### Aim of the exercise
The response should consist of the data below, copied exactly, with no pictures in it.

Information given Start Marker

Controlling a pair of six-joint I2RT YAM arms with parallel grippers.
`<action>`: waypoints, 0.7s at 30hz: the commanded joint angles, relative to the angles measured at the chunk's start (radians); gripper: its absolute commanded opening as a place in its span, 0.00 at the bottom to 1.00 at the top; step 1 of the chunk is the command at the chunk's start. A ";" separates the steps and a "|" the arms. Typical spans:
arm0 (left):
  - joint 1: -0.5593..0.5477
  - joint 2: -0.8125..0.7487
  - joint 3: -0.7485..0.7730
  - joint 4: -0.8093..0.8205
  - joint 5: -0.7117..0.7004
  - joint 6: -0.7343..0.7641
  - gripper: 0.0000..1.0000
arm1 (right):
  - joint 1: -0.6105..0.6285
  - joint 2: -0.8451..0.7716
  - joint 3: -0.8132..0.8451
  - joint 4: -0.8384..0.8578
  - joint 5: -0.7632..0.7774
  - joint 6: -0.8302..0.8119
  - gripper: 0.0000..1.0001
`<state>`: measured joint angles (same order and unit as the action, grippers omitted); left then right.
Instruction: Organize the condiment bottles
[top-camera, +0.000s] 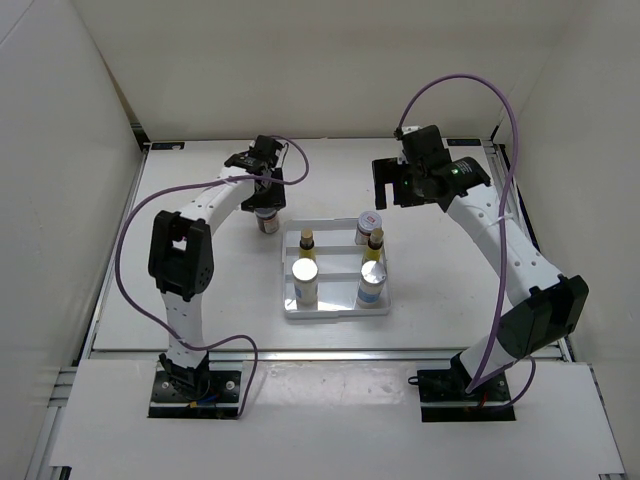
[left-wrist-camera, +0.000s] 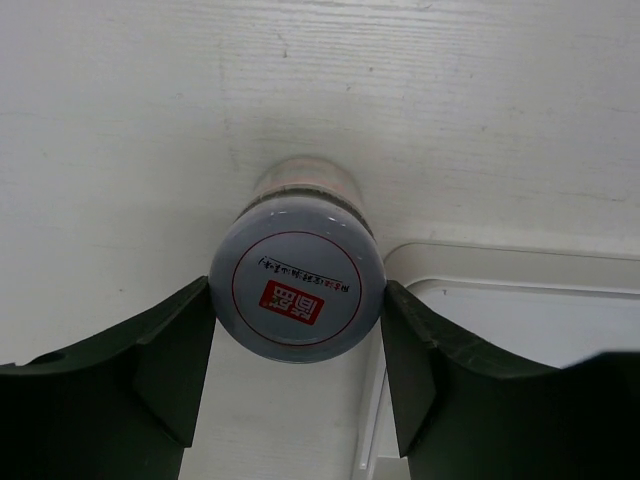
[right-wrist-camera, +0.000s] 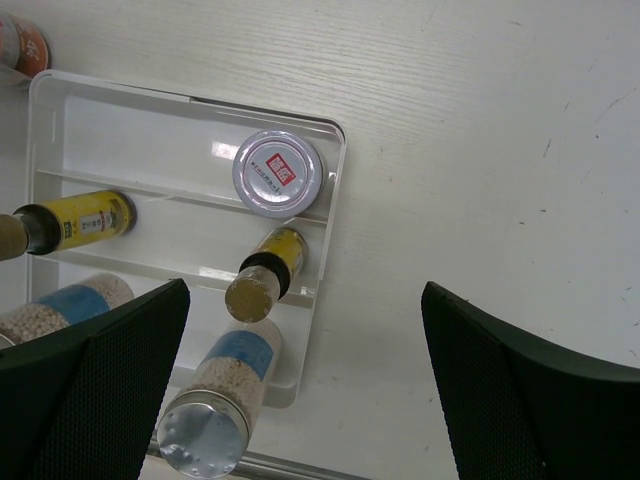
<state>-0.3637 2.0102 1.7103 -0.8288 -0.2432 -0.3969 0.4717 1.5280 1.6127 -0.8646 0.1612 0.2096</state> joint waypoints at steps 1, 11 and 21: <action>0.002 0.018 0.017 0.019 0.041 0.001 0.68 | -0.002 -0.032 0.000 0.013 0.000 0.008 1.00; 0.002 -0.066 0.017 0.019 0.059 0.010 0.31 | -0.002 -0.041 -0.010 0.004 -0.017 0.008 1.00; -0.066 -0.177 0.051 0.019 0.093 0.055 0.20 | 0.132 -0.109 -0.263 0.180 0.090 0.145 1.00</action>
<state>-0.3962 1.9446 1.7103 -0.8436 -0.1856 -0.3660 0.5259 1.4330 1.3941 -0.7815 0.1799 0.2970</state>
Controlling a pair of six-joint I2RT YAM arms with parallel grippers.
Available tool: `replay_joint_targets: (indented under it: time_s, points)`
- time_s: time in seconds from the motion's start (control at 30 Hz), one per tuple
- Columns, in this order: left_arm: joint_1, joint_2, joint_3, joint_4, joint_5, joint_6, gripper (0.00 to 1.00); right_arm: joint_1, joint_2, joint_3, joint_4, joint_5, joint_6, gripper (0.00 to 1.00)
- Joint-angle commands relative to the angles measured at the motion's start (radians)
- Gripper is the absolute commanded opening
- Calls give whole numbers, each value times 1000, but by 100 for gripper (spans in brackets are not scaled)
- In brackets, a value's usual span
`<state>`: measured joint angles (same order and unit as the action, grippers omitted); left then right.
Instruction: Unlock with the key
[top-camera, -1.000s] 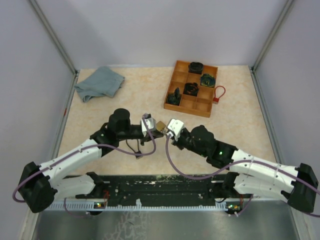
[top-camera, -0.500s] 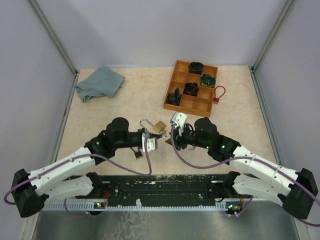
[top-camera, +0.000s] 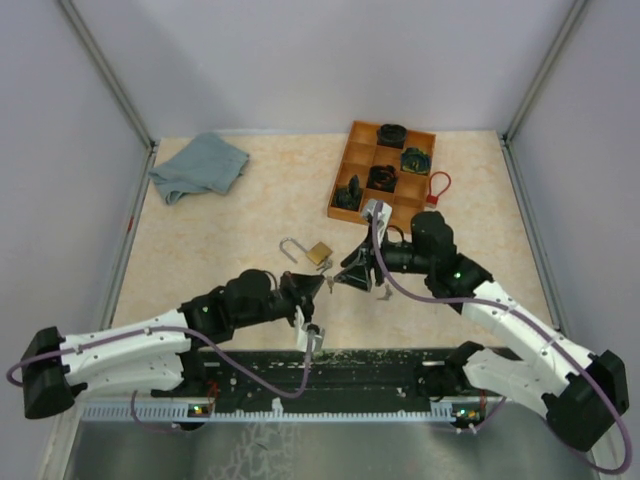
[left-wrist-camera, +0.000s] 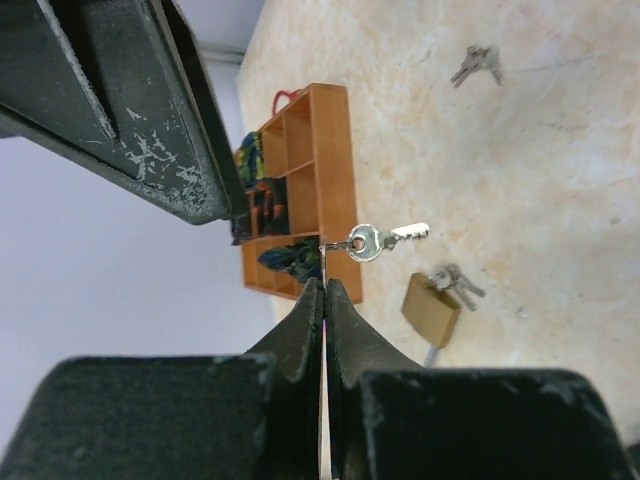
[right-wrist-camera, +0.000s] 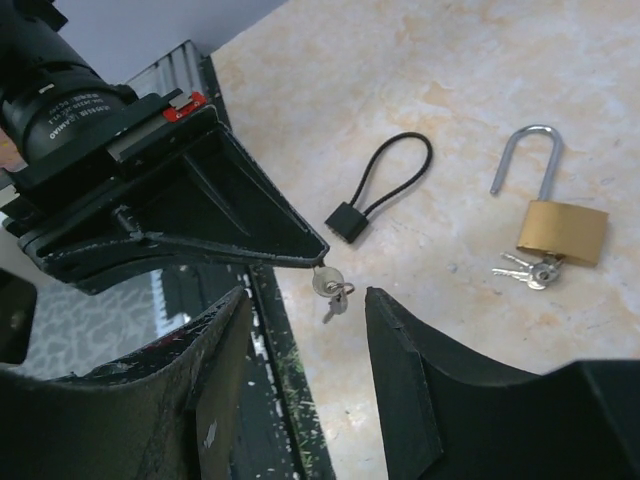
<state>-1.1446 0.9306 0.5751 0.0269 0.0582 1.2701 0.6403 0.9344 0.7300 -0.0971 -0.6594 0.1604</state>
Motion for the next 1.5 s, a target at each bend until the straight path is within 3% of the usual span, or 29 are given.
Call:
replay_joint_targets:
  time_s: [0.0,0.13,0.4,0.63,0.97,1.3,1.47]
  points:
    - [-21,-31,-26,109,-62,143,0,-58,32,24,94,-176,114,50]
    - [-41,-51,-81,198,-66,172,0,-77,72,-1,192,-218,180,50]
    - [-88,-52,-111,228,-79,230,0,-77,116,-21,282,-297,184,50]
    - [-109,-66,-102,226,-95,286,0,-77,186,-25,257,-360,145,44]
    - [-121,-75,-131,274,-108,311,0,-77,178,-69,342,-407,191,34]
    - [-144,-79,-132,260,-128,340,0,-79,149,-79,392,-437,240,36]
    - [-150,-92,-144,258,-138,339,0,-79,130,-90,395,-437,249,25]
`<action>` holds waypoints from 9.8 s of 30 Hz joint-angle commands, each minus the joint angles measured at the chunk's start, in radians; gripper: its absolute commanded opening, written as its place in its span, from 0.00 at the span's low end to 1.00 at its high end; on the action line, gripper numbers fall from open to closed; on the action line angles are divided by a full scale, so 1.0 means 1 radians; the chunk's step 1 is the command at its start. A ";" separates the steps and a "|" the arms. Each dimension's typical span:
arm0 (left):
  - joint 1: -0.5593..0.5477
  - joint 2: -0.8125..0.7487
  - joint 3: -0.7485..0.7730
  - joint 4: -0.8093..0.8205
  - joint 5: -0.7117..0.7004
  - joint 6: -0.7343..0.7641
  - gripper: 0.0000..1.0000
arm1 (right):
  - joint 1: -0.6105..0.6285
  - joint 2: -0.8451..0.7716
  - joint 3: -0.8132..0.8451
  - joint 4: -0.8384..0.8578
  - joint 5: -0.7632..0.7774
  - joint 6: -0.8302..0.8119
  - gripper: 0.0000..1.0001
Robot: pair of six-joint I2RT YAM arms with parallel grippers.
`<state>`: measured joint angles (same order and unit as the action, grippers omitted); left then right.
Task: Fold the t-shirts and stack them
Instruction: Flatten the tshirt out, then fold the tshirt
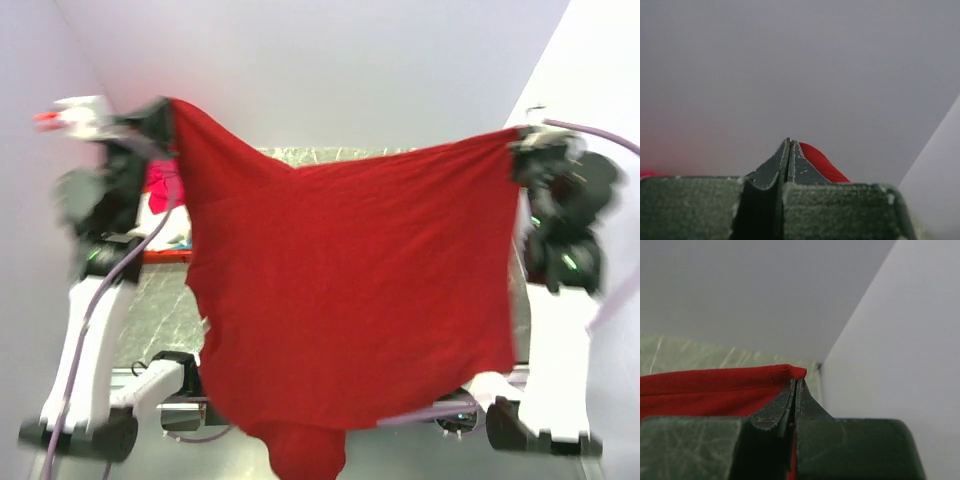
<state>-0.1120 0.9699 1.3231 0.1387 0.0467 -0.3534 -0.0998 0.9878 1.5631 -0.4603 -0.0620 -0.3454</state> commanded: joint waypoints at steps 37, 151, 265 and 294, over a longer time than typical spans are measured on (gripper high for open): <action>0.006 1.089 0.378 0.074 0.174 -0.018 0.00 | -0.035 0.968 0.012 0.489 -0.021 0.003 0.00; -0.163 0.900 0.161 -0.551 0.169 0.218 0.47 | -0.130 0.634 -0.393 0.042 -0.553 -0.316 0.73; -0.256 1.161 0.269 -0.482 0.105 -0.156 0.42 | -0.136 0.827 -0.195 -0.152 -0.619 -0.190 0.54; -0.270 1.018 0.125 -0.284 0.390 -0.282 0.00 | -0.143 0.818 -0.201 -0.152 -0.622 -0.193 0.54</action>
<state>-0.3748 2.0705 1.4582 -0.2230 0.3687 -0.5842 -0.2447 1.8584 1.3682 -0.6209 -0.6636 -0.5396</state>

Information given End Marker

### Result for this task
Controlling a pair of six-joint I2RT YAM arms with parallel grippers.
`<action>`: waypoints, 0.7s at 30hz: the commanded joint angles, relative to the angles measured at the chunk's start (radians); gripper: its absolute commanded opening as a place in its span, 0.00 at the bottom to 1.00 at the top; step 1 of the chunk is the command at the chunk's start. A ";" separates the steps and a "|" the arms. Typical spans:
arm0 (left):
  - joint 1: -0.5593..0.5477
  - joint 2: -0.8125..0.7487
  - joint 3: -0.7485..0.7730
  - joint 4: -0.8093..0.8205
  - joint 5: -0.7117..0.7004
  - joint 6: -0.7343..0.7641
  - gripper: 0.0000..1.0000
arm1 (right):
  - joint 1: -0.6105..0.6285
  - joint 2: -0.8451..0.7716
  - joint 3: -0.8132..0.8451
  - joint 4: -0.8384..0.8578
  - joint 5: -0.7632..0.7774
  - joint 6: -0.8302..0.8119
  - gripper: 0.0000..1.0001
`<state>`: measured joint angles (same order and unit as the action, grippers omitted); left then right.
Instruction: Organize the condiment bottles
[top-camera, +0.000s] 
[left-wrist-camera, +0.000s] 
[right-wrist-camera, +0.000s] 
<state>-0.3637 2.0102 1.7103 -0.8288 -0.2432 -0.3969 0.4717 1.5280 1.6127 -0.8646 0.1612 0.2096</state> joint waypoints at steps 1, 11 and 21: <action>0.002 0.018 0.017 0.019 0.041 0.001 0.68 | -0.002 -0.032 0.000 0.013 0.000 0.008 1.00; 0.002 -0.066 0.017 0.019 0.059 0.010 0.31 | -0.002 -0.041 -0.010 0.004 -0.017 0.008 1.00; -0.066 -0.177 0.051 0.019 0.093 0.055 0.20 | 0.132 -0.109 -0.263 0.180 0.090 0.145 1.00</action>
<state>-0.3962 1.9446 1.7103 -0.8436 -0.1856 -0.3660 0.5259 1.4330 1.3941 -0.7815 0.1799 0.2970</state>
Controlling a pair of six-joint I2RT YAM arms with parallel grippers.
Available tool: `replay_joint_targets: (indented under it: time_s, points)`
- time_s: time in seconds from the motion's start (control at 30 Hz), one per tuple
- Columns, in this order: left_arm: joint_1, joint_2, joint_3, joint_4, joint_5, joint_6, gripper (0.00 to 1.00); right_arm: joint_1, joint_2, joint_3, joint_4, joint_5, joint_6, gripper (0.00 to 1.00)
- Joint-angle commands relative to the angles measured at the motion's start (radians)
- Gripper is the absolute commanded opening
- Calls give whole numbers, each value times 1000, but by 100 for gripper (spans in brackets are not scaled)
- In brackets, a value's usual span
`<state>`: measured joint angles (same order and unit as the action, grippers omitted); left then right.
Instruction: Unlock with the key
[top-camera, -1.000s] 
[top-camera, -0.500s] 
[top-camera, +0.000s] 
[left-wrist-camera, +0.000s] 
[right-wrist-camera, +0.000s] 
<state>-1.1446 0.9306 0.5751 0.0269 0.0582 1.2701 0.6403 0.9344 0.7300 -0.0971 -0.6594 0.1604</state>
Motion for the next 1.5 s, a target at each bend until the straight path is within 3% of the usual span, or 29 are given.
Call:
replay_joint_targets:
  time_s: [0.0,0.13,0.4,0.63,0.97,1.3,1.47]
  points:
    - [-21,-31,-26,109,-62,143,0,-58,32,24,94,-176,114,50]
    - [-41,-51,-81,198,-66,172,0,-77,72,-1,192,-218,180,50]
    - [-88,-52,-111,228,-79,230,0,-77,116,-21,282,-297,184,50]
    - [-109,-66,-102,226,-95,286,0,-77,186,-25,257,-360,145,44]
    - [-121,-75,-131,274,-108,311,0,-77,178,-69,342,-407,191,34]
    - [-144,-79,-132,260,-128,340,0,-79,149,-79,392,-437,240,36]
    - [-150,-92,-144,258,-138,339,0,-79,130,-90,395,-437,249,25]
`<action>` holds waypoints from 9.8 s of 30 Hz joint-angle commands, each minus the joint angles measured at the chunk's start, in radians; gripper: its absolute commanded opening, written as its place in its span, from 0.00 at the span's low end to 1.00 at its high end; on the action line, gripper numbers fall from open to closed; on the action line angles are divided by a full scale, so 1.0 means 1 radians; the chunk's step 1 is the command at its start. A ";" separates the steps and a "|" the arms. Each dimension's typical span:
arm0 (left):
  - joint 1: -0.5593..0.5477
  - joint 2: -0.8125..0.7487
  - joint 3: -0.7485..0.7730
  - joint 4: -0.8093..0.8205
  - joint 5: -0.7117..0.7004
  - joint 6: -0.7343..0.7641
  - gripper: 0.0000..1.0000
arm1 (right):
  - joint 1: -0.6105..0.6285
  - joint 2: -0.8451..0.7716
  - joint 3: -0.8132..0.8451
  - joint 4: -0.8384..0.8578
  - joint 5: -0.7632..0.7774
  - joint 6: -0.8302..0.8119
  - gripper: 0.0000..1.0001
Robot: pair of six-joint I2RT YAM arms with parallel grippers.
`<state>`: measured joint angles (same order and unit as the action, grippers omitted); left then right.
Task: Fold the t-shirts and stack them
Instruction: Flatten the tshirt out, then fold the tshirt
<state>-0.1120 0.9699 1.3231 0.1387 0.0467 -0.3534 -0.0998 0.9878 1.5631 -0.4603 -0.0620 -0.3454</state> commanded: joint waypoints at steps 37, 151, 265 and 294, over a longer time than typical spans are measured on (gripper high for open): <action>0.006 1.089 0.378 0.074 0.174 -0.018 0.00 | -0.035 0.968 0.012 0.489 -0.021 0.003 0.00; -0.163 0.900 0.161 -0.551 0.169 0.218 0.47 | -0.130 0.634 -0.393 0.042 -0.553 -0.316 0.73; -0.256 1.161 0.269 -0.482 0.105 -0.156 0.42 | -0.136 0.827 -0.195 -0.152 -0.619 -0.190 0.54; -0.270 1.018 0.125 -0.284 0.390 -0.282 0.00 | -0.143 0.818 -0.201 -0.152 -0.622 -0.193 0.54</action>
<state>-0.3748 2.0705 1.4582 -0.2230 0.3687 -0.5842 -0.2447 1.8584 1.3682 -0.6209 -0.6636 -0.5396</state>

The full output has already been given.